## Your assignment
In the data below, how many lines contain the string "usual"? Give only the number.

[Excerpts from a dataset]
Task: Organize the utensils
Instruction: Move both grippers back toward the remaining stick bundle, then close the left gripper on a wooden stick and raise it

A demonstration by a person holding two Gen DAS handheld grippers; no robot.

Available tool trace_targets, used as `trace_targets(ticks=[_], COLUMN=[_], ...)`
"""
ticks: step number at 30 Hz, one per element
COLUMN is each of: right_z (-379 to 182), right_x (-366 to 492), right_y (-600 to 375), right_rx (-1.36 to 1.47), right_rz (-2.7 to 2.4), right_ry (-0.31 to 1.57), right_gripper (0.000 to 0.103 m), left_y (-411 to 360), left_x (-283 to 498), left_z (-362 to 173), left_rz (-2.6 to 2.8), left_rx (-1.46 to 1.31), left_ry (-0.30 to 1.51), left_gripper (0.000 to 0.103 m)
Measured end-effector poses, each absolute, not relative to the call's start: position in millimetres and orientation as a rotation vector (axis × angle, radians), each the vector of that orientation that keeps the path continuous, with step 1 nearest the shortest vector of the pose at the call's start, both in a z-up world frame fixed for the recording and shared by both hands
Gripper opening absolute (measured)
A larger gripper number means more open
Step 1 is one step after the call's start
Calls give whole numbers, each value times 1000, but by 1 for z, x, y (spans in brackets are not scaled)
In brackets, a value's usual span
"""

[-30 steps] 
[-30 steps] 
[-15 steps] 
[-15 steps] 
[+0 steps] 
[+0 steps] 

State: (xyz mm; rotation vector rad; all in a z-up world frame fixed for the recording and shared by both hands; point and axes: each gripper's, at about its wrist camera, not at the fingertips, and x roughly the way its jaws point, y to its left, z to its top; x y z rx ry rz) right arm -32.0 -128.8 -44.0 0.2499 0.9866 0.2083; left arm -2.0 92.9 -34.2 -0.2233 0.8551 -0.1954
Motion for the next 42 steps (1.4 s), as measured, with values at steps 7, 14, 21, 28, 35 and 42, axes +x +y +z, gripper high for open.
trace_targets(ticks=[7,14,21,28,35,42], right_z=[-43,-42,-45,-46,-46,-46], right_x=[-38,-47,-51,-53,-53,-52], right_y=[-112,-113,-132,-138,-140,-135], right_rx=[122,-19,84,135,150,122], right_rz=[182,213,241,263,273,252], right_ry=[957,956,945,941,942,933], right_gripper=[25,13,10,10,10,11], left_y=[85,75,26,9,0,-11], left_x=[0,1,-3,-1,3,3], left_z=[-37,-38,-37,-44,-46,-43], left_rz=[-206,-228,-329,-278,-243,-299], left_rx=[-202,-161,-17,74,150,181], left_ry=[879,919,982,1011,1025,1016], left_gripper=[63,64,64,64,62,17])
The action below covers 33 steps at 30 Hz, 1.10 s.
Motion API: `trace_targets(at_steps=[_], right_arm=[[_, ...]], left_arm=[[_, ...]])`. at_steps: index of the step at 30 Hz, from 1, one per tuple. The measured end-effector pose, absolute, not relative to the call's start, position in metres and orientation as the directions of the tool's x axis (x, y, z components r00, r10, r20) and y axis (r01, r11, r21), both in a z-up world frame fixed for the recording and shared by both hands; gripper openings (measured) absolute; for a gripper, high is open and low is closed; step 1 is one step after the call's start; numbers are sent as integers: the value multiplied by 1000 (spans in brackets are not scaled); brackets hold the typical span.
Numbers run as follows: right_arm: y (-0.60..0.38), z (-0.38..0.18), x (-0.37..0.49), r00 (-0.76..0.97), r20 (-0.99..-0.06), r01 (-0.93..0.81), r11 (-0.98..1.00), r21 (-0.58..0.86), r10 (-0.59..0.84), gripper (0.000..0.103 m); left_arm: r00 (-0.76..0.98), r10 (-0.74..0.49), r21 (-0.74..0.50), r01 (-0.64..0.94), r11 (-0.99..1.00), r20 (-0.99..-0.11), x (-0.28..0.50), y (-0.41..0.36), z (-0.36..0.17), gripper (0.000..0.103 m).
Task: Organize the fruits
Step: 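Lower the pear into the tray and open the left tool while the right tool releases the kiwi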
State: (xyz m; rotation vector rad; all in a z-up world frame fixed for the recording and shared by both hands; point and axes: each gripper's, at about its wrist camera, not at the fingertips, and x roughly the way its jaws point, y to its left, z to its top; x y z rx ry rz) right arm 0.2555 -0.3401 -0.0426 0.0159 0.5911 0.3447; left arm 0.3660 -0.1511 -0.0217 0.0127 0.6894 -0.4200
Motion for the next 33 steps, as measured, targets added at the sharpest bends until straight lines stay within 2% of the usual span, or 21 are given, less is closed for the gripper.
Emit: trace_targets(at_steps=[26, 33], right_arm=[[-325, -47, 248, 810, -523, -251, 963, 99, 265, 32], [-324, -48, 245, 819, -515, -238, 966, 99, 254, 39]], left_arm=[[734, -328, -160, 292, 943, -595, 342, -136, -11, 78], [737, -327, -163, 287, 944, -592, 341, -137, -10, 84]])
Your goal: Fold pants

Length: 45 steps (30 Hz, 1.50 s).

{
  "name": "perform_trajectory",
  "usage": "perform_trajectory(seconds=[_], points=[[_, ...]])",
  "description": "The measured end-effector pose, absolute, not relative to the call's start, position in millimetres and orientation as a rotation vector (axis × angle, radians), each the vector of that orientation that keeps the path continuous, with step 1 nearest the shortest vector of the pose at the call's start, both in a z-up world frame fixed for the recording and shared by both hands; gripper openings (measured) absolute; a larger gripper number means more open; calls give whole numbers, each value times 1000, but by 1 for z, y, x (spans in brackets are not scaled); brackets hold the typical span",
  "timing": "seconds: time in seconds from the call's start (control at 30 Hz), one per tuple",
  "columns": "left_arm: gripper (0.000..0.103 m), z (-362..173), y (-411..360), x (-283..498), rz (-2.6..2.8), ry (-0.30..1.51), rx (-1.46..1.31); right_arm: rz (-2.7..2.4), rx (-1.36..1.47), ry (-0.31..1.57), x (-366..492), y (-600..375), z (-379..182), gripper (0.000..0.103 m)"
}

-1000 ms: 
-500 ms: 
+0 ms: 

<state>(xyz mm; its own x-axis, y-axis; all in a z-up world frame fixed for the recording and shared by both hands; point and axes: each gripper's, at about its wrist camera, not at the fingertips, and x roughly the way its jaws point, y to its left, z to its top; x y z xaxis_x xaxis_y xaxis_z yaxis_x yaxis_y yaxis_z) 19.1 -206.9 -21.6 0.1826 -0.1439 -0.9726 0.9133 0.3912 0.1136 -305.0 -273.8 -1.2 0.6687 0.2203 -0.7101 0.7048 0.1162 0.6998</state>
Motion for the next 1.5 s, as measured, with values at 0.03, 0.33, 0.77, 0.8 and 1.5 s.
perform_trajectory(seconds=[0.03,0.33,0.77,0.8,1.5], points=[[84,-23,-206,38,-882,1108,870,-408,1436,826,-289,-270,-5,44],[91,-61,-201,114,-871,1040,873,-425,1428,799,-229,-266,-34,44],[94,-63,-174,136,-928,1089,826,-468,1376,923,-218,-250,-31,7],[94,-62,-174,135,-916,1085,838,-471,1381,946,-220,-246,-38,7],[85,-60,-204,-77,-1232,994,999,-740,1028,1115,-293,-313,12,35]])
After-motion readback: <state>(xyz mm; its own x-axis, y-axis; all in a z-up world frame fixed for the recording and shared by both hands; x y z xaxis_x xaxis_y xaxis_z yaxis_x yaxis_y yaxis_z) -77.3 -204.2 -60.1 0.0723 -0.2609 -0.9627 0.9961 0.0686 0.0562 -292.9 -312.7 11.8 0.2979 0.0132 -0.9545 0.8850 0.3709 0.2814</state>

## Exercise output
2